Die Klimakatastrophe ist auch ein Medienversagen. Sara Schurmann, die gestern moderiert hat, hat versucht, das zu ändern. Sie hat, wenn ich mich recht erinnere, den SWR beraten.
Letztendlich sind Medien auch Unterhaltung. Wenn man jeden Tag existentielle Bedrohungen thematisieren würde, würde man Leser*innen verlieren. Das ist Teil des Problems. So verdrängen wir alle fröhlich weiter.

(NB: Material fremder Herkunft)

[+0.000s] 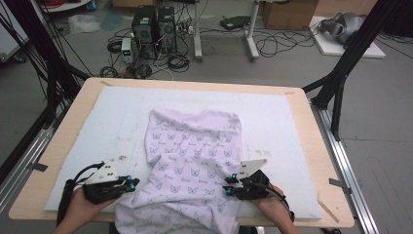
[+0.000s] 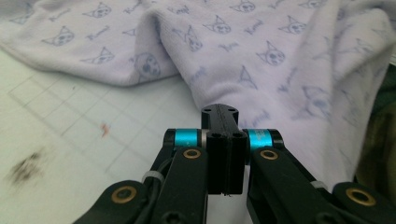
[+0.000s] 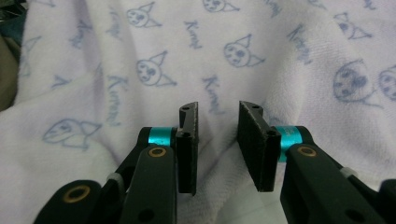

Um ehrlich zu sein: Nicht nur die Medien haben Researchstrejk damals ignoriert, auch von den Vorbeieilenden hat es fast niemanden interessiert. Ich kam mir schon oft vor wie einer von den Zeugen Jehovas. Mit so einer Broschüre: Erwachet! 2019! Vor sechs Jahren. Zwischendrin haben die Grünen was geschafft, aber das ist auf keine Weise der Größe des Problems angemessen.
Ab und zu hatte man interessante Gespräche, zum Beispiel war mal einer da, der beim #ClubOfRome dabei war.
Der #Klimamontag war dann das besser Konzept: Nur einmal im Monat, abends ab 18:00, am Alex, mit Musik und interessanten Vorträgen.
Ist alles hier:
https://www.flickr.com/photos/stefan-mueller-climate/albums/
Bestens verschlagwortet, so dass man suchen kann.